Stored dataset items
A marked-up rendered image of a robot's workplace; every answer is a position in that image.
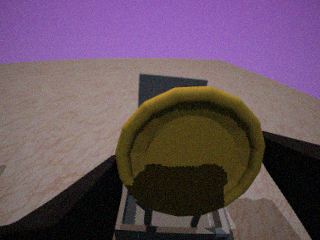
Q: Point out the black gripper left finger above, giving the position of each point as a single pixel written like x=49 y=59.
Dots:
x=87 y=210

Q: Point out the golden yellow plate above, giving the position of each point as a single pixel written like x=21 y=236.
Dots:
x=190 y=151

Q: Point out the dark grey dish rack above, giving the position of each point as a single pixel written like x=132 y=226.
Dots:
x=138 y=222

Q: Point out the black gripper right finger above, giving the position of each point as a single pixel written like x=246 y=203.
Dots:
x=295 y=167

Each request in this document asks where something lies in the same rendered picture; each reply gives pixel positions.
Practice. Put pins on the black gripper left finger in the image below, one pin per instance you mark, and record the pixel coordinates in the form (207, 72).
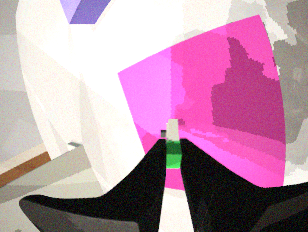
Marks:
(133, 205)

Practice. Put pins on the purple cube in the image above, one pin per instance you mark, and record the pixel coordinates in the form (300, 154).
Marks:
(83, 11)

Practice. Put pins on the grey panel with socket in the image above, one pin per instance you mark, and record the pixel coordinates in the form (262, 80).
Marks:
(69, 175)

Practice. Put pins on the pink square zone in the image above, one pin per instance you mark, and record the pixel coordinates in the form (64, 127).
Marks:
(223, 88)

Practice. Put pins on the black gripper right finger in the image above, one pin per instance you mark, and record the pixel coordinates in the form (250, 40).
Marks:
(222, 201)

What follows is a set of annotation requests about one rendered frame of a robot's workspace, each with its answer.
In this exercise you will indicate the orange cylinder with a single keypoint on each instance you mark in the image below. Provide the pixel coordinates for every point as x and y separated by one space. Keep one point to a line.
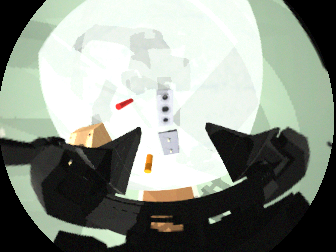
149 161

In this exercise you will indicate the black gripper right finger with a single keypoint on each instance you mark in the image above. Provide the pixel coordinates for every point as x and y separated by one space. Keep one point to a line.
238 149

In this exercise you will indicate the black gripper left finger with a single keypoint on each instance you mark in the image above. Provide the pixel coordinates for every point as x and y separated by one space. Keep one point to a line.
113 160

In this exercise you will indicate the red peg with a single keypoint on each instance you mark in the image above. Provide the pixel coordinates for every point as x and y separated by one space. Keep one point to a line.
124 103

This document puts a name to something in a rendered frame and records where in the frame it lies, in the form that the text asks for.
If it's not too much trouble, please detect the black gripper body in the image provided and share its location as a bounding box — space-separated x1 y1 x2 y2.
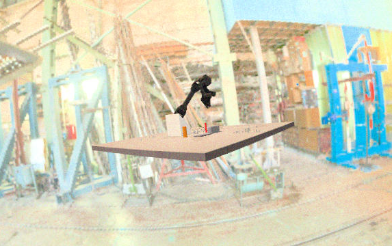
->
200 88 212 101

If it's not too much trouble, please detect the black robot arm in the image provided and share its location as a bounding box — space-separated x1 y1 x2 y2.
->
173 74 216 118

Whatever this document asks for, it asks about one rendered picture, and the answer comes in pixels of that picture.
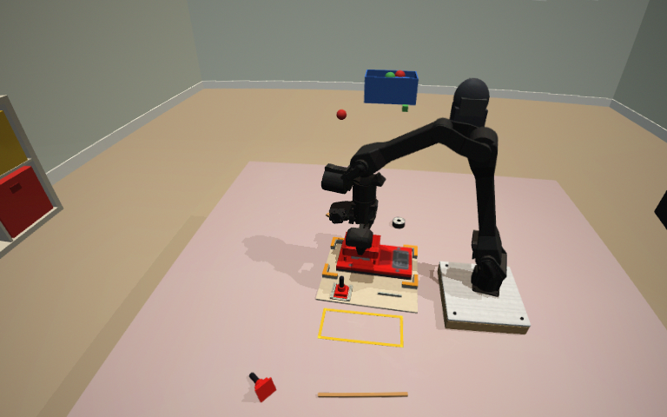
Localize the tan wooden stick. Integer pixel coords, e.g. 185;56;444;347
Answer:
318;392;408;398

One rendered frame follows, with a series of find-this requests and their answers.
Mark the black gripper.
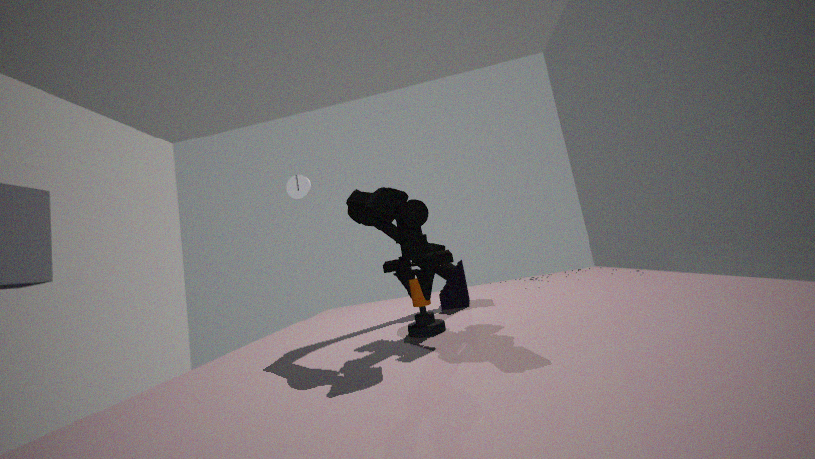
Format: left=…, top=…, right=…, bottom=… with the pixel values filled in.
left=383, top=230, right=454, bottom=300

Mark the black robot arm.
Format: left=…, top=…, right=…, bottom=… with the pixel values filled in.
left=346, top=187, right=457, bottom=283

* [TASK DETAILS]:
In the records above, find the line with "Practice. Put pins on the grey" and the line with "This document puts", then restate word for word only those two lines and all lines between, omitting pictures.

* [EXERCISE SOLUTION]:
Practice. Put pins on the grey panel with socket in the image above, one pin per instance you mark, and record the pixel coordinates in the form (262, 80).
Marks:
(69, 175)

Practice. Put pins on the pink square zone in the image above, one pin per instance you mark, and record the pixel coordinates in the form (64, 127).
Marks:
(223, 88)

Practice. Put pins on the black gripper right finger in the image above, one pin per instance you mark, and record the pixel coordinates in the form (250, 40).
Marks:
(222, 201)

What follows is a set of annotation requests about one rendered frame of a robot's workspace, each with its answer.
In this exercise you will indicate the orange cylinder with a single keypoint on each instance you mark in the image below. Provide the pixel coordinates for every point as x and y separated by one space. Keep one point to a line.
149 161

In this exercise you will indicate the black gripper right finger with a single keypoint on each instance you mark in the image above. Provide the pixel coordinates for every point as x and y separated by one space. Keep one point to a line.
238 149

In this exercise you will indicate the black gripper left finger with a single keypoint on each instance you mark in the image above. Provide the pixel coordinates for every point as x and y separated by one space. Keep one point to a line.
113 160

In this exercise you will indicate the red peg with a single keypoint on each instance you mark in the image above. Provide the pixel coordinates for every point as x and y separated by one space. Keep one point to a line.
124 103

This document puts a name to something in a rendered frame and records where in the frame it lies, in the form that the text asks for.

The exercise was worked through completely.